Goal of the exercise: Please restate verbatim the lines that open the listing below, ending with the line in which "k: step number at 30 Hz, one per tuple" occurs.

___

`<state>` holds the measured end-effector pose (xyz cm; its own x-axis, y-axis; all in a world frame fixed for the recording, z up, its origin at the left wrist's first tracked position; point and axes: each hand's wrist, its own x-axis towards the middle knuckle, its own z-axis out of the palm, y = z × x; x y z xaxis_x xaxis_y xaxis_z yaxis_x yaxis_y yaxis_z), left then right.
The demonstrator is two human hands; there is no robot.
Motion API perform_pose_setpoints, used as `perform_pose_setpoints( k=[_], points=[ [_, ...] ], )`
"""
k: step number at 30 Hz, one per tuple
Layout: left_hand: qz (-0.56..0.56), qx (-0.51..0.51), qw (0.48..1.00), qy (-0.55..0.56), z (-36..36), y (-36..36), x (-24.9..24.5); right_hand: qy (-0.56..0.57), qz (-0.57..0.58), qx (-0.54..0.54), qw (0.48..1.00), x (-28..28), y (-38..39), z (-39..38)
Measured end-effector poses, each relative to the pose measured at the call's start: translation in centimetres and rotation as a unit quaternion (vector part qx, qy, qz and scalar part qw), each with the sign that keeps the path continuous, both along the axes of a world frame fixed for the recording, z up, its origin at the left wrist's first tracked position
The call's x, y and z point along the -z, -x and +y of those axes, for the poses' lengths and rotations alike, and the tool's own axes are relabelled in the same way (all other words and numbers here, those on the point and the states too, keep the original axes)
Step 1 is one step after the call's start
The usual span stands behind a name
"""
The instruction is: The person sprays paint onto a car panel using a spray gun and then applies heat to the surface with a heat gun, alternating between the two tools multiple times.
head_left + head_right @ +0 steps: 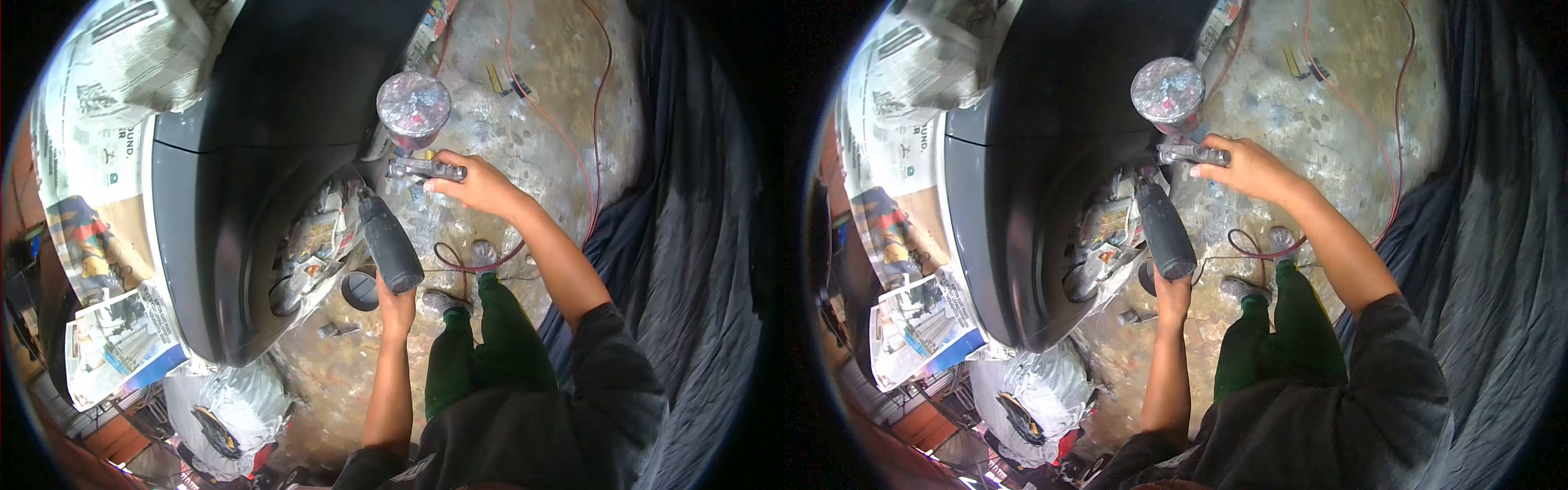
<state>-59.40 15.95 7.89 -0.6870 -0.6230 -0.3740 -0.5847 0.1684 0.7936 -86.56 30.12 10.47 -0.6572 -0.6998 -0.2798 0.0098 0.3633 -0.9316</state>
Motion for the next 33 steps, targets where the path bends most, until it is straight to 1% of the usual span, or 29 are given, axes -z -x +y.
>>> perform_pose_setpoints(
  k=[1, 4, 5, 7, 9, 10, 12, 13, 15, 18, 19, 20, 21, 24, 25, 27, 30, 33],
  points=[
    [-0.014, -0.003, 1.000, -0.008, 0.0, -0.2, -0.1, -0.028, -0.014, -0.008, 0.999, -1.5, 0.4, -0.2],
    [0.017, -0.001, 1.000, -0.016, 0.0, -0.4, -0.9, -0.034, 0.060, 0.055, 0.996, -2.3, 1.6, -1.1],
    [0.020, -0.001, 1.000, -0.018, -0.1, -0.3, -1.2, -0.028, 0.104, 0.095, 0.990, -1.1, 2.1, -1.6],
    [0.026, -0.001, 0.999, -0.021, -0.3, -0.2, -2.0, -0.022, 0.133, 0.164, 0.977, -1.7, 3.1, -1.8],
    [0.059, 0.004, 0.997, -0.043, -0.5, -0.2, -2.9, -0.029, 0.159, 0.223, 0.961, -2.6, 3.9, -2.0],
    [0.077, 0.006, 0.996, -0.053, -0.5, -0.3, -3.3, -0.034, 0.123, 0.235, 0.964, -3.1, 4.0, -1.9],
    [0.074, -0.015, 0.996, -0.049, -0.6, -1.3, -3.7, -0.044, 0.052, 0.254, 0.965, -4.5, 4.0, -1.8],
    [0.072, -0.027, 0.996, -0.047, -0.6, -2.2, -3.6, -0.048, 0.045, 0.246, 0.967, -5.0, 3.8, -1.8],
    [0.073, -0.067, 0.991, -0.092, -0.8, -4.6, -2.1, -0.016, 0.108, 0.239, 0.965, -3.8, 2.5, -2.2],
    [0.073, -0.125, 0.984, -0.100, -0.5, -8.3, -2.3, -0.025, 0.135, 0.199, 0.970, -4.7, -1.6, -4.2],
    [0.077, -0.140, 0.983, -0.090, -0.3, -9.2, -3.3, -0.026, 0.144, 0.178, 0.973, -6.4, -3.7, -5.0],
    [0.079, -0.155, 0.981, -0.081, -0.1, -10.3, -4.2, -0.020, 0.142, 0.152, 0.978, -6.7, -5.5, -5.8],
    [0.083, -0.177, 0.976, -0.095, -0.2, -12.0, -3.0, -0.014, 0.139, 0.127, 0.982, -6.6, -7.2, -6.5],
    [0.067, -0.204, 0.970, -0.115, 0.2, -15.1, -5.2, 0.021, 0.112, 0.039, 0.993, -7.3, -12.1, -8.4],
    [0.076, -0.229, 0.965, -0.107, 0.5, -15.9, -6.2, 0.016, 0.059, 0.010, 0.998, -8.4, -13.5, -8.9],
    [0.082, -0.245, 0.961, -0.096, 0.9, -18.4, -4.5, 0.000, -0.047, -0.043, 0.998, -10.5, -15.4, -9.0],
    [0.101, -0.243, 0.961, -0.084, 0.9, -19.8, -4.6, 0.024, -0.044, -0.066, 0.997, -10.9, -15.9, -8.6],
    [0.134, -0.236, 0.961, -0.062, 1.1, -19.8, -4.3, 0.053, -0.038, -0.005, 0.998, -10.8, -14.0, -7.6]
  ],
)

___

Problem solution:
`<state>` holds the measured end-effector pose (xyz cm; its own x-axis, y-axis; all in a world frame fixed for the recording, z up, its origin at the left wrist's first tracked position; point and axes: each hand's wrist, its own x-axis towards the middle knuckle, its own z-axis out of the palm, y = z × x; x y z xaxis_x xaxis_y xaxis_z yaxis_x yaxis_y yaxis_z), left then right.
The demonstrator is two human hands; there is no robot.
Motion API perform_pose_setpoints, used as `perform_pose_setpoints( k=[_], points=[ [_, ...] ], )`
"""
k: step number at 30 Hz, one per tuple

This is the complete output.